RuntimeError: The size of tensor a (4) must match the size of tensor b (7) at non-singleton dimension 1

shinya7y / UniverseNet

USB: Universal-Scale Object Detection Benchmark (BMVC 2022)

Apache License 2.0

422 stars 54 forks source link

RuntimeError: The size of tensor a (4) must match the size of tensor b (7) at non-singleton dimension 1 #7

Closed Ericargus closed 4 years ago

Ericargus commented 4 years ago

we use my own dataset, the dataset has 10 classes, and i change num_classes=10 in the model config file. when i start train ,after few epoches, i met this error. File "/home/detmodel/UniverseNet/mmdet/models/losses/iou_loss.py", line 344, in forward return (pred * weight).sum() # 0 RuntimeError: The size of tensor a (4) must match the size of tensor b (7) at non-singleton dimension 1. can you give me some suggestions. Thanks a alot. ps: my dataset works well with cascade rcnn.

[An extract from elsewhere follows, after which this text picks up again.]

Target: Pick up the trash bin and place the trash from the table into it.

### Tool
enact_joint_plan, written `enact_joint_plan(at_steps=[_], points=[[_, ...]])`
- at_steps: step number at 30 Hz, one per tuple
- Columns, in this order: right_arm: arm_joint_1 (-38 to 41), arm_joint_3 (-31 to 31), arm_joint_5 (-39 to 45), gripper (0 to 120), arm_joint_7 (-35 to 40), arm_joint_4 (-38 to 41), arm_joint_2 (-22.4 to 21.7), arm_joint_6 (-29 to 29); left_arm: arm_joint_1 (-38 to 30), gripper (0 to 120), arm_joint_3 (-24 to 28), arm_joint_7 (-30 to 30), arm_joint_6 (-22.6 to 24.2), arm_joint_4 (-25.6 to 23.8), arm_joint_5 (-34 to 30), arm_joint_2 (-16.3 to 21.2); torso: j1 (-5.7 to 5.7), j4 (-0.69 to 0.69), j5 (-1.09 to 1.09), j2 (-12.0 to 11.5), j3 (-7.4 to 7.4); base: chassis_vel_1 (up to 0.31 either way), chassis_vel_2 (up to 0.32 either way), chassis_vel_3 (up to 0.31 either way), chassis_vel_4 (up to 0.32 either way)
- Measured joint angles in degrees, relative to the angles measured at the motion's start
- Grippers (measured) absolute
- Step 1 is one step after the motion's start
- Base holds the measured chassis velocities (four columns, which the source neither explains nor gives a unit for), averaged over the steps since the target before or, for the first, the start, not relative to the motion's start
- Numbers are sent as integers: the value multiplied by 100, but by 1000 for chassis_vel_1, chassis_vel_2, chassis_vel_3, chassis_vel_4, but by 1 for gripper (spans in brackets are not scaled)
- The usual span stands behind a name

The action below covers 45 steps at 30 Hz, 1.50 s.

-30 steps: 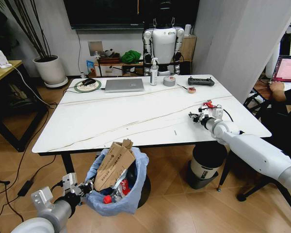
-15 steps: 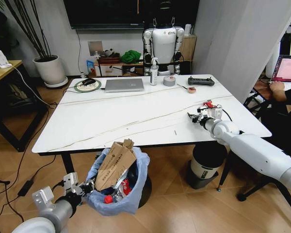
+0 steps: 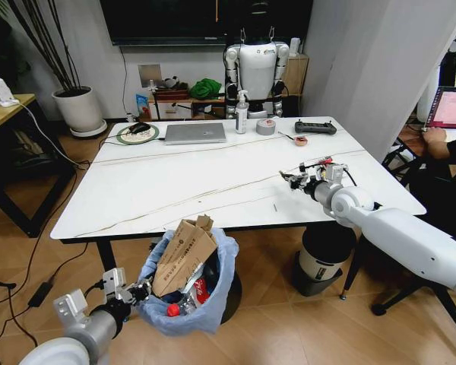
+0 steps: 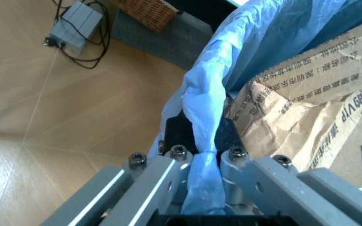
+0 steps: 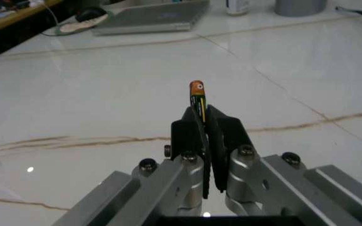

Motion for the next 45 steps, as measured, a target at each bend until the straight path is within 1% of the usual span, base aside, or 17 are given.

shinya7y commented 4 years ago

This issue seems related to https://github.com/shinya7y/UniverseNet/issues/4 . The error occurs when the training fails (e.g., loss divergence). I reply assuming fine-tuning from COCO weights.

(1) Please double-check that the load_from setting of your config is right. Wrong setting for fine-tuning is a common mistake. Could you please paste your log? Lines from load checkpoint from to Start running are important for verification.

(2) Please use settings for more stable training.

lower learning rate
larger batch size
longer warmup

Single-stage detectors are more sensitive to the settings above.

shinya7y commented 4 years ago

The direct cause of the error seems a bug in mmdetection.

Please modify File "/home/detmodel/UniverseNet/mmdet/models/losses/iou_loss.py", line 344, in forward from return (pred * weight).sum() # 0 to return (pred * weight.reshape(pred.shape[0], -1)).sum() # 0

shinya7y commented 4 years ago

Please pull the latest code of master branch to fix the bug.

Even if the error disappear, checking load_from and tuning hyperparameters are preferable. This is because the line 344 is usually unreachable by stable training.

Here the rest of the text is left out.